= Information provided =

━━━━

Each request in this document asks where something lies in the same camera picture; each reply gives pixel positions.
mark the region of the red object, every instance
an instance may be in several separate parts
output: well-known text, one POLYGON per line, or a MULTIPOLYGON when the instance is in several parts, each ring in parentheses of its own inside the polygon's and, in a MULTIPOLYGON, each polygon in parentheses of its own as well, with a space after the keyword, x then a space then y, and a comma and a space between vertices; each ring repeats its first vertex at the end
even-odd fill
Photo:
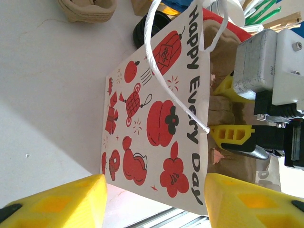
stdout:
POLYGON ((117 103, 117 93, 115 92, 110 98, 109 111, 105 123, 105 130, 109 132, 109 134, 113 134, 116 128, 115 121, 118 119, 118 111, 114 109, 116 103, 117 103))
POLYGON ((147 177, 147 156, 140 153, 133 154, 130 149, 132 139, 126 136, 123 139, 123 173, 127 180, 133 180, 136 185, 142 185, 147 177))
POLYGON ((150 97, 150 100, 147 101, 148 100, 148 97, 147 97, 145 103, 141 104, 139 94, 138 94, 140 89, 141 89, 141 84, 137 83, 134 87, 133 92, 126 100, 124 99, 124 97, 121 93, 119 95, 119 100, 122 102, 125 102, 125 108, 127 110, 127 115, 128 115, 127 121, 126 121, 127 127, 130 127, 131 122, 132 122, 132 117, 137 113, 139 108, 144 107, 152 100, 152 95, 149 94, 148 97, 150 97))
POLYGON ((162 75, 164 75, 181 54, 181 36, 177 31, 169 33, 153 50, 153 55, 162 75))
POLYGON ((147 118, 147 137, 152 146, 166 147, 171 142, 174 134, 169 132, 169 123, 166 123, 166 118, 168 120, 168 117, 172 115, 170 127, 178 125, 178 121, 174 121, 175 112, 171 113, 172 107, 174 105, 171 100, 156 101, 152 104, 147 118))
POLYGON ((109 89, 108 89, 109 95, 111 95, 112 93, 112 87, 113 87, 113 79, 109 78, 109 89))
POLYGON ((104 152, 101 156, 101 170, 105 174, 105 164, 106 164, 106 153, 104 152))
POLYGON ((168 195, 174 198, 177 192, 186 193, 189 190, 189 182, 184 172, 182 159, 177 157, 178 143, 175 142, 171 147, 171 157, 163 163, 164 171, 161 173, 161 186, 167 188, 168 195))
MULTIPOLYGON (((203 8, 203 16, 204 16, 204 19, 203 19, 204 21, 205 20, 214 20, 220 24, 223 22, 222 17, 220 17, 219 15, 216 15, 213 12, 210 12, 209 10, 207 10, 205 8, 203 8)), ((228 22, 227 29, 229 29, 231 32, 236 34, 236 36, 240 39, 241 42, 243 42, 251 37, 251 35, 249 33, 244 31, 240 27, 232 24, 231 22, 228 22)))
POLYGON ((140 62, 139 61, 130 61, 127 65, 127 67, 125 68, 124 71, 124 80, 126 83, 130 83, 133 81, 133 79, 136 76, 137 73, 137 66, 140 62))
POLYGON ((112 155, 109 159, 109 171, 112 181, 115 180, 115 173, 118 171, 120 166, 120 156, 118 150, 113 150, 112 155))

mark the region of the green object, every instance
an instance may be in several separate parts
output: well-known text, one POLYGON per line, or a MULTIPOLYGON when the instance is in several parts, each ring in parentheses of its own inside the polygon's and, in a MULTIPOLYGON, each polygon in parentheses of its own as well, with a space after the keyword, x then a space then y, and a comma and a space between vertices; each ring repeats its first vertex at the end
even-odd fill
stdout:
POLYGON ((262 17, 260 20, 257 20, 255 22, 255 24, 262 24, 264 21, 268 20, 269 18, 271 18, 272 16, 274 16, 275 14, 281 12, 282 7, 280 6, 279 8, 271 11, 270 13, 268 13, 266 16, 262 17))
POLYGON ((276 0, 271 0, 264 9, 258 12, 255 16, 246 19, 246 25, 253 25, 256 20, 258 20, 270 7, 272 7, 276 3, 276 0))

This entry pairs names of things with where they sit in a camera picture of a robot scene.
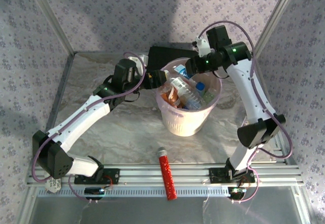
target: clear plastic bottle
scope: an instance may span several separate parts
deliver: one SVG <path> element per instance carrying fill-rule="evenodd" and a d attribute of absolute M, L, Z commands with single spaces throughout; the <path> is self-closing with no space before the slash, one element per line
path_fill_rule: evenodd
<path fill-rule="evenodd" d="M 180 101 L 189 110 L 199 110 L 206 105 L 199 93 L 181 77 L 172 77 L 167 73 L 167 80 L 176 88 Z"/>

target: red glitter tube
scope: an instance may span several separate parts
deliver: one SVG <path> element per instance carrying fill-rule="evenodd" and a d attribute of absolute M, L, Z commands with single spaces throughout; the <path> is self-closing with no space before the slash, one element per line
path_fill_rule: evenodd
<path fill-rule="evenodd" d="M 174 187 L 172 171 L 168 163 L 167 151 L 165 148 L 161 147 L 158 149 L 158 157 L 161 168 L 161 174 L 166 189 L 167 200 L 175 200 L 177 199 L 177 195 Z"/>

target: blue bottle cap
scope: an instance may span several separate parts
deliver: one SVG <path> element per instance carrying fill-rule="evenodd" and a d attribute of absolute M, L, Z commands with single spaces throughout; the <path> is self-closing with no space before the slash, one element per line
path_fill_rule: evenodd
<path fill-rule="evenodd" d="M 198 82 L 196 85 L 197 90 L 202 91 L 205 88 L 204 83 Z"/>

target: trash bin
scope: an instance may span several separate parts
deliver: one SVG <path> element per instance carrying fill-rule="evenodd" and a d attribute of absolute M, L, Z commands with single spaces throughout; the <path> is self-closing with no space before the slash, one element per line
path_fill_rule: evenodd
<path fill-rule="evenodd" d="M 179 64 L 185 65 L 187 60 L 188 58 L 180 58 L 171 61 L 161 70 L 168 70 L 171 73 L 175 73 L 174 68 Z M 192 136 L 202 128 L 209 113 L 217 104 L 222 90 L 221 80 L 215 77 L 212 72 L 195 74 L 192 79 L 196 82 L 203 82 L 206 90 L 212 87 L 217 91 L 217 96 L 201 110 L 188 111 L 174 108 L 162 99 L 158 89 L 156 91 L 156 101 L 161 111 L 164 125 L 171 133 L 182 137 Z"/>

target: patterned wallpaper
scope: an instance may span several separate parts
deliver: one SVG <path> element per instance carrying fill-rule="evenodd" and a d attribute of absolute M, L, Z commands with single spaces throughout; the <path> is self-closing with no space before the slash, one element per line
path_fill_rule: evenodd
<path fill-rule="evenodd" d="M 48 0 L 74 50 L 184 47 L 213 21 L 242 24 L 256 42 L 278 0 Z M 230 26 L 233 41 L 245 40 Z"/>
<path fill-rule="evenodd" d="M 34 0 L 0 0 L 0 223 L 14 223 L 67 54 Z"/>
<path fill-rule="evenodd" d="M 294 159 L 325 223 L 325 0 L 291 0 L 258 59 L 271 101 L 287 118 Z"/>

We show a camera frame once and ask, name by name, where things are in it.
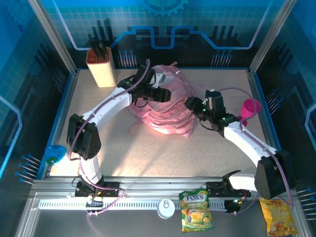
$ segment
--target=speckled countertop
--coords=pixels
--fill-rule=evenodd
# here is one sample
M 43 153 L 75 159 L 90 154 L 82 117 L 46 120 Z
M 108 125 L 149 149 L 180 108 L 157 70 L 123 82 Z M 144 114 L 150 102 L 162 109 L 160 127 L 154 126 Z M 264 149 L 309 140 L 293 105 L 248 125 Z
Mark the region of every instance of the speckled countertop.
M 237 86 L 251 92 L 245 70 L 181 71 L 192 87 L 199 84 L 207 89 Z M 132 69 L 117 70 L 118 80 L 135 73 L 136 70 Z M 61 135 L 61 145 L 69 150 L 66 143 L 69 117 L 89 111 L 113 89 L 99 88 L 90 71 L 81 70 Z M 200 98 L 204 94 L 204 89 L 196 92 Z M 227 112 L 239 116 L 247 96 L 236 90 L 224 91 L 222 95 Z M 218 133 L 204 129 L 198 121 L 190 138 L 163 135 L 144 124 L 133 126 L 138 121 L 125 108 L 100 131 L 102 148 L 98 160 L 105 176 L 222 176 L 236 169 L 255 171 L 254 164 L 238 147 Z M 258 117 L 250 120 L 247 128 L 264 141 Z M 78 168 L 77 161 L 64 161 L 53 166 L 50 175 L 76 176 Z

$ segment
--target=yellow snack bag
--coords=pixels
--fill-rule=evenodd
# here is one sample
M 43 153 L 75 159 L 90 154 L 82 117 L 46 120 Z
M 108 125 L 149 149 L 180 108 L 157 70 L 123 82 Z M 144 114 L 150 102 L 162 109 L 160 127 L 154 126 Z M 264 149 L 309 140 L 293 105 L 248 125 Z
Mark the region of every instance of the yellow snack bag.
M 263 215 L 267 222 L 268 236 L 298 234 L 290 207 L 280 200 L 260 199 Z
M 207 190 L 184 191 L 179 194 L 179 198 L 182 212 L 182 233 L 213 229 Z

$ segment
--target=pink fabric
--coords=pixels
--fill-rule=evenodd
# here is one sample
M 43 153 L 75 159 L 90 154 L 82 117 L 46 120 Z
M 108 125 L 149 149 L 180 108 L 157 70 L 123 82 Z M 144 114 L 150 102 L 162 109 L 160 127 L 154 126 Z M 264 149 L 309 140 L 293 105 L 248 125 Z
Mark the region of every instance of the pink fabric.
M 163 134 L 182 134 L 189 137 L 193 132 L 195 116 L 188 110 L 184 102 L 190 96 L 194 96 L 193 89 L 186 78 L 175 67 L 174 62 L 170 66 L 154 66 L 156 73 L 164 73 L 165 81 L 159 87 L 171 92 L 171 99 L 165 103 L 148 101 L 147 105 L 138 108 L 134 104 L 128 106 L 129 110 L 144 124 Z M 143 105 L 146 101 L 138 99 L 137 104 Z

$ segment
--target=fox's candy bag
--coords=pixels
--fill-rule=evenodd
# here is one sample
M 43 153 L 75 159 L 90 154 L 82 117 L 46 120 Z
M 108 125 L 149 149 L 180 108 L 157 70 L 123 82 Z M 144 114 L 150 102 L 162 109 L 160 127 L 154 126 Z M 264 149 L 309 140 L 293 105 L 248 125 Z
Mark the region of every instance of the fox's candy bag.
M 213 229 L 212 216 L 205 189 L 180 193 L 182 232 L 207 231 Z

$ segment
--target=can lid
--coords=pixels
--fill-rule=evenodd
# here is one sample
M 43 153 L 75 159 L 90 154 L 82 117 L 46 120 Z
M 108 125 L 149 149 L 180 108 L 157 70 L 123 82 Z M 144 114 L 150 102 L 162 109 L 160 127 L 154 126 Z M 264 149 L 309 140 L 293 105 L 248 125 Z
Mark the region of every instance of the can lid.
M 175 206 L 173 201 L 169 200 L 169 199 L 162 199 L 157 207 L 157 213 L 158 215 L 163 218 L 163 219 L 167 219 L 170 218 L 175 211 Z

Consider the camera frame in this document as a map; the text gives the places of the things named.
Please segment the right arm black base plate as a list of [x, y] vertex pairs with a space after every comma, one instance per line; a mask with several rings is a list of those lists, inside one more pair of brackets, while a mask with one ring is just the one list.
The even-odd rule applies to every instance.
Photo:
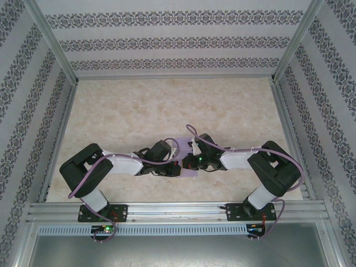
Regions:
[[250, 204], [227, 203], [225, 205], [226, 217], [228, 221], [275, 221], [276, 211], [273, 203], [268, 203], [258, 210]]

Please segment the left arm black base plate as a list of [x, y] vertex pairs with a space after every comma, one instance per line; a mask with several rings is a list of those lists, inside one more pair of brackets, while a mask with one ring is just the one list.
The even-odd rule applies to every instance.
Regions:
[[[109, 204], [97, 213], [115, 223], [124, 223], [127, 220], [128, 206], [124, 204]], [[78, 214], [78, 222], [99, 223], [104, 222], [104, 219], [92, 213], [85, 205], [81, 205]]]

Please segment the aluminium table side rail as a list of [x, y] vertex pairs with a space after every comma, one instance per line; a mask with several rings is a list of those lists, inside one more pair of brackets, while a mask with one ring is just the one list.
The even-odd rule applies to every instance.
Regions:
[[309, 174], [308, 174], [308, 168], [305, 165], [304, 158], [302, 156], [298, 139], [294, 131], [293, 127], [293, 122], [292, 119], [290, 118], [290, 114], [287, 108], [287, 105], [284, 101], [282, 91], [280, 89], [280, 86], [275, 83], [273, 80], [270, 81], [270, 87], [271, 91], [273, 94], [273, 98], [276, 104], [276, 108], [279, 114], [279, 118], [281, 121], [281, 125], [284, 131], [284, 135], [286, 138], [286, 144], [289, 149], [289, 154], [297, 160], [298, 163], [301, 164], [301, 167], [304, 170], [305, 173], [305, 179], [303, 182], [303, 188], [305, 188], [305, 191], [308, 193], [307, 195], [303, 194], [303, 199], [304, 200], [316, 200], [317, 197], [314, 193], [312, 184], [310, 182]]
[[42, 203], [47, 200], [48, 190], [51, 186], [51, 181], [53, 179], [53, 174], [55, 172], [56, 162], [58, 160], [58, 156], [59, 156], [60, 149], [61, 149], [61, 143], [63, 141], [66, 127], [67, 127], [67, 124], [69, 121], [69, 117], [70, 117], [73, 102], [75, 99], [77, 87], [78, 87], [78, 82], [72, 86], [70, 93], [68, 94], [68, 97], [67, 97], [67, 100], [65, 103], [65, 108], [63, 109], [62, 117], [61, 117], [58, 131], [56, 134], [56, 139], [53, 144], [52, 152], [50, 155], [50, 160], [48, 162], [47, 170], [43, 177], [43, 181], [41, 183], [41, 187], [39, 189], [39, 194], [37, 196], [36, 202]]

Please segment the grey wall base strip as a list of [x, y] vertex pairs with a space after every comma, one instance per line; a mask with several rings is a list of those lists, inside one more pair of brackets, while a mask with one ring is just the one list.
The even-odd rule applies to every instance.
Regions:
[[88, 76], [79, 77], [79, 81], [93, 80], [166, 80], [166, 79], [211, 79], [211, 78], [268, 78], [273, 75], [135, 75], [135, 76]]

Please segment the aluminium mounting rail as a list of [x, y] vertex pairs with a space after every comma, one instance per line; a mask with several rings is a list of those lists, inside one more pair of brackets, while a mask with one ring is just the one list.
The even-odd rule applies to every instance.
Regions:
[[[127, 224], [203, 224], [228, 223], [225, 202], [127, 202]], [[75, 224], [81, 204], [48, 202], [31, 204], [26, 223]], [[280, 223], [329, 222], [330, 216], [322, 200], [286, 201], [274, 204]]]

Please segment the grey metal sheet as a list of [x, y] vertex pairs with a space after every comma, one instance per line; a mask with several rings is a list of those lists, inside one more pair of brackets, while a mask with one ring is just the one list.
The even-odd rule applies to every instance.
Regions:
[[41, 236], [29, 267], [334, 267], [316, 242], [242, 236]]

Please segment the aluminium frame post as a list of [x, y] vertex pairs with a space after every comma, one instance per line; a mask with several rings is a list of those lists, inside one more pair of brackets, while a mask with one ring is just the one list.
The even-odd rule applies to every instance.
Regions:
[[291, 41], [289, 42], [285, 52], [283, 53], [275, 72], [272, 74], [271, 79], [269, 80], [271, 83], [276, 83], [280, 80], [285, 69], [293, 58], [295, 51], [297, 50], [305, 34], [307, 33], [312, 21], [318, 14], [323, 2], [324, 0], [311, 0], [310, 5], [306, 9], [298, 27], [296, 28], [294, 35], [291, 38]]
[[31, 17], [33, 18], [34, 22], [38, 26], [39, 30], [42, 33], [42, 36], [45, 38], [47, 44], [49, 45], [50, 49], [56, 56], [61, 68], [64, 70], [67, 78], [69, 79], [72, 85], [77, 85], [78, 78], [73, 70], [69, 60], [67, 59], [60, 42], [56, 38], [48, 20], [46, 19], [45, 15], [43, 14], [39, 4], [36, 0], [23, 0], [24, 5], [28, 9]]

━━━━

= Task =
Counting only lines that hold the word "object", state how many the material contains, and add nothing.

= Expected answer =
2